▸ **EXERCISE AIM**:
Could you filter the records below and return each line that holds "black"?

▸ **DATASET EXCERPTS**:
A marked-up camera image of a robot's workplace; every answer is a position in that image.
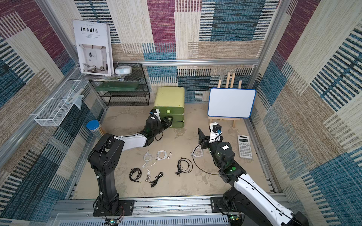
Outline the green drawer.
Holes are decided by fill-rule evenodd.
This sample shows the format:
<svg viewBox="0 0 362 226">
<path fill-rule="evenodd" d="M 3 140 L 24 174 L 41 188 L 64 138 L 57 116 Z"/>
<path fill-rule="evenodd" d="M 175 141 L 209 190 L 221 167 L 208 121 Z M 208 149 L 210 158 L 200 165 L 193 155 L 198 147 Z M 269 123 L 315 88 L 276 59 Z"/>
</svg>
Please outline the green drawer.
<svg viewBox="0 0 362 226">
<path fill-rule="evenodd" d="M 184 107 L 182 106 L 159 106 L 158 109 L 161 114 L 172 114 L 172 115 L 184 114 Z"/>
</svg>

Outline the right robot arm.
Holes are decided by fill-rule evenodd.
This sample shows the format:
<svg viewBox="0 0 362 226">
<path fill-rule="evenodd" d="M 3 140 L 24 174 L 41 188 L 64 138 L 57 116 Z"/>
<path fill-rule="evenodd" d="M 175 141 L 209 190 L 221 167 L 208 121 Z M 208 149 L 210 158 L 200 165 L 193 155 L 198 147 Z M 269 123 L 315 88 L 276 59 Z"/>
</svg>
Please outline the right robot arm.
<svg viewBox="0 0 362 226">
<path fill-rule="evenodd" d="M 227 209 L 244 213 L 258 225 L 263 226 L 308 226 L 307 217 L 301 212 L 292 212 L 265 192 L 234 159 L 235 153 L 229 142 L 224 142 L 220 126 L 206 136 L 198 130 L 198 145 L 208 149 L 218 176 L 231 185 L 223 194 Z"/>
</svg>

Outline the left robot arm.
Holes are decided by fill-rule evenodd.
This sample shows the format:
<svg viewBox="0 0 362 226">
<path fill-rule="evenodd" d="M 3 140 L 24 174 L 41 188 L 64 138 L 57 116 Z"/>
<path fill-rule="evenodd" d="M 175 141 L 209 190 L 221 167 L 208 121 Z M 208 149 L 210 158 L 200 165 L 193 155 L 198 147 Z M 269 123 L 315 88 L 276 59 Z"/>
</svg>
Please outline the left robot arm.
<svg viewBox="0 0 362 226">
<path fill-rule="evenodd" d="M 100 138 L 88 155 L 88 162 L 95 172 L 99 187 L 99 195 L 93 205 L 93 216 L 115 216 L 120 211 L 114 171 L 122 152 L 149 146 L 172 123 L 171 116 L 161 118 L 157 113 L 151 113 L 144 129 L 134 135 L 116 136 L 106 133 Z"/>
</svg>

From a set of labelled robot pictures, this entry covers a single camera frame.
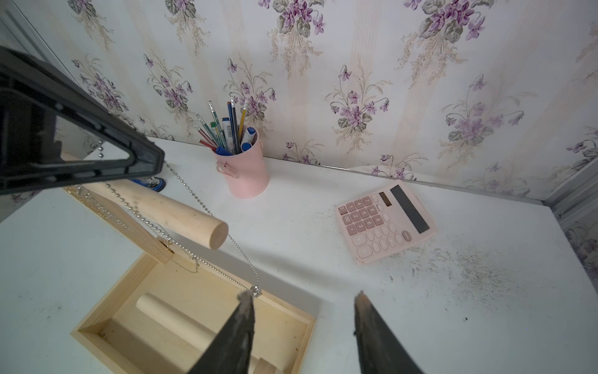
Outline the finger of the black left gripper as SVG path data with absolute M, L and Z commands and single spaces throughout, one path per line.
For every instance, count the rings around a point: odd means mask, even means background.
M 69 161 L 59 126 L 79 129 L 95 151 L 118 158 Z M 165 153 L 53 65 L 1 49 L 1 194 L 141 179 L 162 171 Z

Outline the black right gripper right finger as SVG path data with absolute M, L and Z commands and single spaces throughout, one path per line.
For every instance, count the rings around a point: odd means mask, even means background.
M 354 336 L 361 373 L 423 373 L 363 291 L 354 299 Z

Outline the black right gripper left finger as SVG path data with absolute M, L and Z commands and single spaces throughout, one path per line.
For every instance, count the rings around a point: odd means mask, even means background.
M 238 296 L 238 306 L 196 364 L 193 373 L 249 373 L 255 335 L 255 310 L 250 291 Z

▸ **PROBLEM SOLUTION**:
Outline the finger of the black left gripper as SVG path data with absolute M, L and Z commands and single spaces throughout, one path per line.
Outline the black right gripper right finger as SVG path data with absolute M, L and Z commands and single spaces throughout, one path per line.
Outline the black right gripper left finger as SVG path data with absolute M, L and Z commands and single spaces throughout, one path per line.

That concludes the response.